How to Proactively Detect and Repair Common Misconfigurations on AWS Using AvailabilityGuard NXG
By Avi Aharon, VP Head of Cloud Business at Continuity Software
Enterprises are continually searching for ways to perfect the management of their IT environments and operations. High on the list are the avoidance of performance disruptions, service unavailability, and outages.
Companies whose IT environments are hosted on Amazon Web Services (AWS) see fewer of these disruptions, but there are still opportunities to achieve better service and uninterrupted uptime. Misconfigurations and single points of failure in your IT environment are the main causes of disruptions and outages.
So whose responsibility is it to ensure availability and security? In its Shared Responsibility Model, AWS specifies that its obligations extend to operating, managing, and controlling the cloud. This includes “components from the host operating system and virtualization layer down to the physical security of the facilities in which the service operates.”
Customers, meanwhile, assume shared responsibility and management of the IT controls. According the Shared Responsibility Model: “Just as the responsibility to operate the IT environment is shared between AWS and its customers, so is the management, operation and verification of IT controls shared.”
Though the division of responsibility is clear, the reality of maintaining a fully operational cloud environment can be challenging. In addition to on-premises and legacy infrastructure, environments are often hybrid and employ diverse technologies (such as microservices and containers), layers, connections, and dependencies.
In this post, I will discuss several resilience assurance challenges faced by organizations when deploying critical production workloads on AWS. I will also present common misconfigurations we’ve encountered working with leading enterprise customers. Lastly, I’ll share recommendations on how you can proactively prevent misconfigurations using Continuity’s AvailabilityGuard NXG solution.
Continuity Software is an AWS Partner Network (APN) Advanced Technology Partner that helps enterprises achieve resilience in every type of IT environment. Our solutions help customers and proactively prevent outages and data loss incidents on critical IT infrastructure.
Factors Contributing to Complexity and Misconfigurations
Although AWS does its part to maintain the configuration of infrastructure devices, there are circumstances that cause a cloud environment to be more prone to misconfigurations.
While AWS provides building blocks, higher-level constructs, and prescriptive guidance, it’s ultimately the customers’ responsibility to architect, assemble, and operate them properly as a cohesive solution.
High Velocity of Changes
AWS releases new capabilities or services almost every day. For customers, that means your IT team must review these changes and upgrades often, understand their impact on the resilience of your cloud environment, and decide which to implement.
To ensure your environment operates smoothly, AWS best practices must be followed. Your other IT vendors will also change their best practices often, and these new recommendations and updates need to be tracked and implemented.
Knowledge Gaps Between People and Teams
The number of different professionals and teams working to maintain your cloud environment may also contribute to its complexity.
These people and teams may often work in isolation from one another and may not be aware of what others have done.

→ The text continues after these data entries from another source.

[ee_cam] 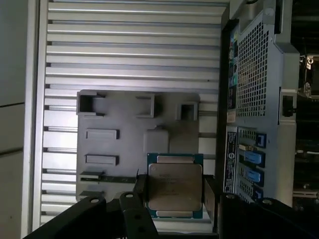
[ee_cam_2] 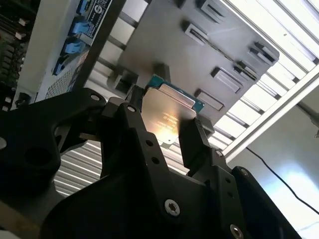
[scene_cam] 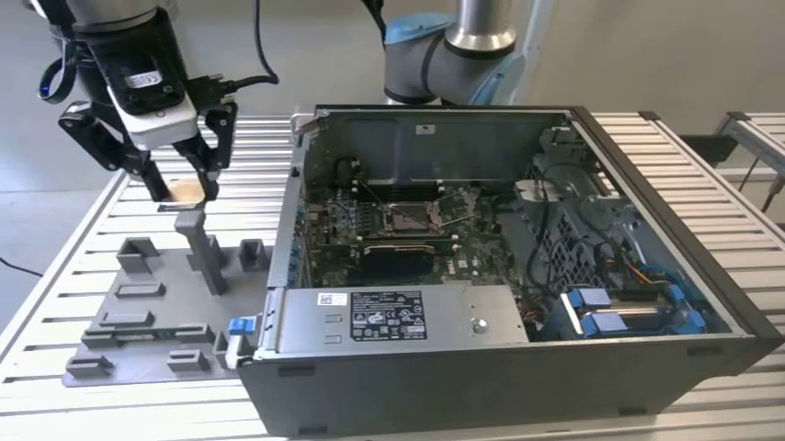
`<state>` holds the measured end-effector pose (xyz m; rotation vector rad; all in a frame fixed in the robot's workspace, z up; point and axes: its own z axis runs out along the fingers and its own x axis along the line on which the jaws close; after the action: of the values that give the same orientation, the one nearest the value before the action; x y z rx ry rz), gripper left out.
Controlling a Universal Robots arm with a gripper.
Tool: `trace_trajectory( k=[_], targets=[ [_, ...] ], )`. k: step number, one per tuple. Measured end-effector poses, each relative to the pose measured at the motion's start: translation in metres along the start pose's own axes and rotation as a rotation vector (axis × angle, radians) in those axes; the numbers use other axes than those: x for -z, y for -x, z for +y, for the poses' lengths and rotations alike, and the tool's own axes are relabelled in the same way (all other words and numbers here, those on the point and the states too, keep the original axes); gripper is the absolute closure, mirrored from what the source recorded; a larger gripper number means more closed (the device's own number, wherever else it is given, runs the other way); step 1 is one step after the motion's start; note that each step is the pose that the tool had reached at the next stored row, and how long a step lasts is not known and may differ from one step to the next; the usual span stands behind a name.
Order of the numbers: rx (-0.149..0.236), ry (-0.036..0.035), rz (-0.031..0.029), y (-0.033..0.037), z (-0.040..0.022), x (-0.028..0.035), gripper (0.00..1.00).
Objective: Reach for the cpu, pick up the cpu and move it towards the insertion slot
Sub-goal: 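Pick up the cpu and move it towards the insertion slot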
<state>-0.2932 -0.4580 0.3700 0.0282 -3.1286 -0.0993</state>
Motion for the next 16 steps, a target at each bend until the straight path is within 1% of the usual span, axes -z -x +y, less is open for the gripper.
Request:
trace_trajectory(
  k=[10, 16],
  targets=[
    [0.0, 0.0, 0.0002, 0.0417, -0.0007, 0.0005, 1.0],
    [0.0, 0.0, 0.0009, 0.0688, -0.0012, 0.0008, 1.0]
  ],
)
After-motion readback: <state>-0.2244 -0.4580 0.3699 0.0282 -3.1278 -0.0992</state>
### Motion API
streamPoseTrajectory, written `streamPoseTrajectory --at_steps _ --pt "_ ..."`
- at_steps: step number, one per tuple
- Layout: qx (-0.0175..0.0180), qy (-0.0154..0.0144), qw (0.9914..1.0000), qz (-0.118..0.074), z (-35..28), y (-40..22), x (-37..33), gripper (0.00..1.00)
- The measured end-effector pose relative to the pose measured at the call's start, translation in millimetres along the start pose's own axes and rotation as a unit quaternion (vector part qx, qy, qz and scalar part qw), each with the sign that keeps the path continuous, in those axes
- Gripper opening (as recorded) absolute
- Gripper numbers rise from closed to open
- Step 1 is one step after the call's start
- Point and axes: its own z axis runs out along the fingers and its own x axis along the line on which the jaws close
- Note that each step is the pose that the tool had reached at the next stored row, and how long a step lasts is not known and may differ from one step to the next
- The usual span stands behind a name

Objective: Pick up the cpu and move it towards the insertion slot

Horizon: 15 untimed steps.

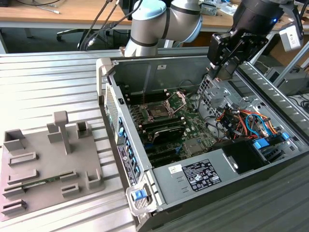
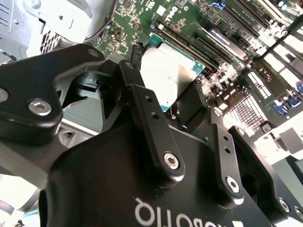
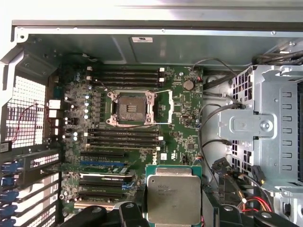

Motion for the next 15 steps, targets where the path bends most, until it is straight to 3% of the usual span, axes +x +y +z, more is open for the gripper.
streamPoseTrajectory --at_steps 10,15 --pt "0.0 0.0 1.0 0.0 0.0 -0.4 -9.7 0.55" --pt "0.0 0.0 1.0 0.0 0.1 -0.4 -11.0 0.55"
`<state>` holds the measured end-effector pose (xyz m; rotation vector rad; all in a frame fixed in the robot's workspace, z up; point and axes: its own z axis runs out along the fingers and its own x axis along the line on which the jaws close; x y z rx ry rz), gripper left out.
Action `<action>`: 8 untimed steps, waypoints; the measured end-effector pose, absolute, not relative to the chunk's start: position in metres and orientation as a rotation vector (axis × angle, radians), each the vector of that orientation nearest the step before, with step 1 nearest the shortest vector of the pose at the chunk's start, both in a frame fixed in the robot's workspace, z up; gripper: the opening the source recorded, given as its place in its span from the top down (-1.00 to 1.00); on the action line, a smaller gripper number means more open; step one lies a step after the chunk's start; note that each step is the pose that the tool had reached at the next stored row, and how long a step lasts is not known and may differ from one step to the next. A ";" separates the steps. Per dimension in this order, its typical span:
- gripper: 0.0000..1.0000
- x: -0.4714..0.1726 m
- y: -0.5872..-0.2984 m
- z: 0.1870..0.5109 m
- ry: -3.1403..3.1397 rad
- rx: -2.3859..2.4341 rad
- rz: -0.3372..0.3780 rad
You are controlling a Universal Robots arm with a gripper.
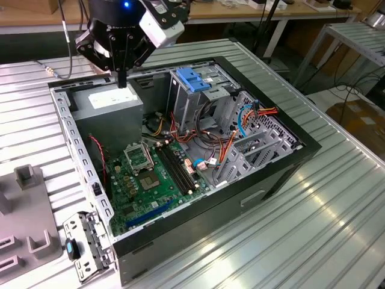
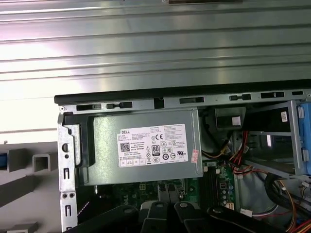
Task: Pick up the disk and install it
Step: 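Reach for the disk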
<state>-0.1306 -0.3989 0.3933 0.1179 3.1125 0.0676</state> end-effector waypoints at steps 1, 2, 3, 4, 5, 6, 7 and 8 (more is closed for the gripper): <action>0.79 -0.131 -0.399 0.393 3.112 0.118 0.068; 0.79 -0.132 -0.399 0.393 3.113 0.118 0.068; 0.79 -0.132 -0.399 0.393 3.113 0.118 0.068; 0.79 -0.133 -0.399 0.393 3.112 0.118 0.068; 0.79 -0.133 -0.399 0.393 3.112 0.118 0.068; 0.79 -0.134 -0.399 0.393 3.112 0.118 0.068; 0.79 -0.134 -0.399 0.393 3.112 0.118 0.068; 0.79 -0.135 -0.399 0.393 3.112 0.118 0.068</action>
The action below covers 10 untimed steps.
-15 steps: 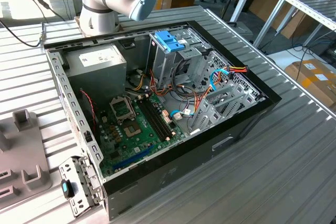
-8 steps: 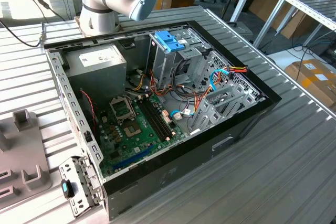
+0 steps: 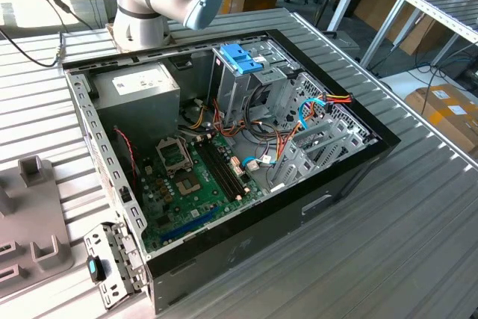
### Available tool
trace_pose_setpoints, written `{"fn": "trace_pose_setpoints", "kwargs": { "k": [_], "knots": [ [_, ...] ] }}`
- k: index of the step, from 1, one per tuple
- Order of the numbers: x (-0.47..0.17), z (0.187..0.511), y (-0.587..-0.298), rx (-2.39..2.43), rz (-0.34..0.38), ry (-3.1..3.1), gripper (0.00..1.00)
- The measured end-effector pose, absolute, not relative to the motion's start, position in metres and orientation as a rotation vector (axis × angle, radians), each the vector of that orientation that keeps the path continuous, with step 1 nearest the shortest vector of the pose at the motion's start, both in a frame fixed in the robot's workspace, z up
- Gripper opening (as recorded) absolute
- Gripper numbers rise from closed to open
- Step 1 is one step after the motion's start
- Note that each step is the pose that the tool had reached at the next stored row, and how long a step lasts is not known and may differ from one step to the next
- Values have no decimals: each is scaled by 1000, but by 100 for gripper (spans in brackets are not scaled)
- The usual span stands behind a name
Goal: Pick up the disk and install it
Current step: 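Pick up the disk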
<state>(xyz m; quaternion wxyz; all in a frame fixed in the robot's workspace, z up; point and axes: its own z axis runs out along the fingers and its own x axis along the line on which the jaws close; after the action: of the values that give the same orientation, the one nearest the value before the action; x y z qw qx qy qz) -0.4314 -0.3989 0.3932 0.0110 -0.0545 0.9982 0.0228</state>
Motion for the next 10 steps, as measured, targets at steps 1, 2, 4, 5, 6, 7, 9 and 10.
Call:
{"fn": "trace_pose_setpoints", "kwargs": {
  "k": [1,2,4,5,6,7,9,10],
  "knots": [
    [-431,393,-399,-176,71,3114,11],
    [-431,393,-399,-182,71,3114,11],
    [-431,393,-399,-193,71,3113,11],
    [-431,393,-399,-196,71,3113,11],
    [-431,393,-399,-200,71,3113,11],
    [-431,393,-399,-204,72,3113,11],
    [-431,393,-399,-214,72,3112,11],
    [-431,393,-399,-218,72,3112,11]
  ]
}}
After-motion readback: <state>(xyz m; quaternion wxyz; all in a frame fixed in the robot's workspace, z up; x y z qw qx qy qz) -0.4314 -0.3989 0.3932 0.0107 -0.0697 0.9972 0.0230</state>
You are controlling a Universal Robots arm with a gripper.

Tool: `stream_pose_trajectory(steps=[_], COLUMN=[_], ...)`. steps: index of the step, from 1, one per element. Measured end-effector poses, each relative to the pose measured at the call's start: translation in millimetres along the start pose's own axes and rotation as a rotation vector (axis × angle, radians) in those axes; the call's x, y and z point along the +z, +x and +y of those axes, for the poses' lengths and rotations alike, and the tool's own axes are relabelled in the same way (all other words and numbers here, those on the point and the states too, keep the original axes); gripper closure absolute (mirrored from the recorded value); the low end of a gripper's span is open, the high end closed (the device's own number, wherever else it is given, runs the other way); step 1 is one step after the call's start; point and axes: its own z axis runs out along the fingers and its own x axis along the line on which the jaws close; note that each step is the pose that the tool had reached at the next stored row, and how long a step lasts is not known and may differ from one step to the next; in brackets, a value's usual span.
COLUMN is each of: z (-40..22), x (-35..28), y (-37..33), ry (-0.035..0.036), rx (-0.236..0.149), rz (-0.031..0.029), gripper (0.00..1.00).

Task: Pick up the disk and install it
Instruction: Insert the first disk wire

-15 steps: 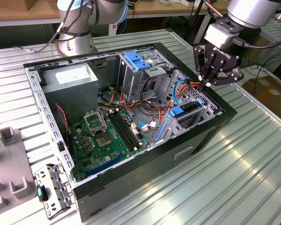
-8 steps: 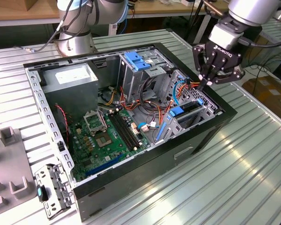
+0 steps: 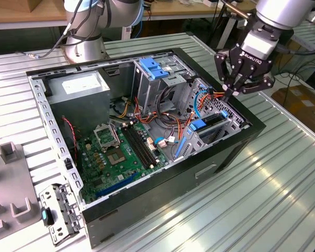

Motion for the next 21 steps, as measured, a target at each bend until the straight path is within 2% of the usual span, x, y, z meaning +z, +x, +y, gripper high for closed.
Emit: stream_pose_trajectory(steps=[2,5,10,17,18,20,21], z=[-2.4,-7.4,-24.7,-40.8,-41.1,-41.2,-41.2], x=[0.0,0.0,-0.1,-0.1,-0.1,0.6,0.9], y=[1.1,2.9,9.1,13.7,13.8,13.9,13.9], ry=[-0.0003,-0.0005,-0.0009,-0.0014,-0.0017,-0.0026,-0.0028], rx=[-0.025,-0.042,-0.076,-0.117,-0.141,-0.222,-0.243], rz=[-0.0001,0.0,-0.0001,-0.0001,-0.0001,-0.0003,-0.0003], gripper=[0.89,0.89,0.89,0.89,0.89,0.89,0.89])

Furthermore, they may not be aware of the most recent best practices. As a result, this lack of coordination can introduce new risks into the environment.
Insufficient Controls and Lack of Visibility
The massive number of changes made to a company’s IT environment can cause teams to be uncertain about the health of their overall environment. You may not truly know whether new applications or updates will improve, or perhaps harm, the environment’s operational availability and stability.
In a perfect world, changes made to IT environments would be tested so their impact on resilience and reliability could be seen before going live. However, the dynamic and urgent conditions of IT activity make manually testing each new app and service an unrealistic option for many organizations.
Here are two examples of fairly common infrastructure resilience misconfigurations our customers have encountered in their AWS environments. Manual detection and resolution of these incidents is practically impossible because of the dynamic nature of IT environments.
It’s important to point out that these examples are by no means the most frequent or the only misconfigurations that may occur. As you’ll see, our examples may seem minor and be overlooked by IT teams, but that only means they are more likely to continue undiscovered until they lead to a disruption or downtime.
We’ve included steps for resolving each of these issues.
Example #1: Exceeding Service Limits on Amazon EC2 Resources
Amazon Elastic Compute Cloud (Amazon EC2) provides secure, resizable compute capacity on the AWS Cloud. Designed to make web-scale cloud computing easier for developers, Amazon EC2 allows you to obtain and configure capacity with minimal friction. It provides complete control of your computing resources and lets you run on Amazon’s proven computing environment.
In many organizations, the issue is that the same Amazon EC2 service is used by a number of teams—and one is not aware of the other. At peak times, when load is high, multiple Auto Scaling Groups may require more resources at the same time, and so the aggregated maximum size could potentially exceed the limit. This can lead to unplanned downtime when groups scale up at the same time.
When the service limit is reached, new Amazon EC2 instances will not start, and scaling up will fail. As a result, the application does not have sufficient resources to handle the load. This affects performance and could eventually cause downtime.
Identifying this issue before it evolves to an outage is a big challenge. Once identified, however, the resolution is very simple: use the Limits page in the Amazon EC2 console to request an increase in the limits for resources provided by Amazon EC2. Make a separate request for each AWS Region.
Example #2: Incomplete Virtual Machine Snapshot
Incomplete snapshots can prevent virtual machine (VM) recovery. If a disaster or security-related incident occurs, and the VM is not recoverable due to incomplete snapshots, significant data loss is likely.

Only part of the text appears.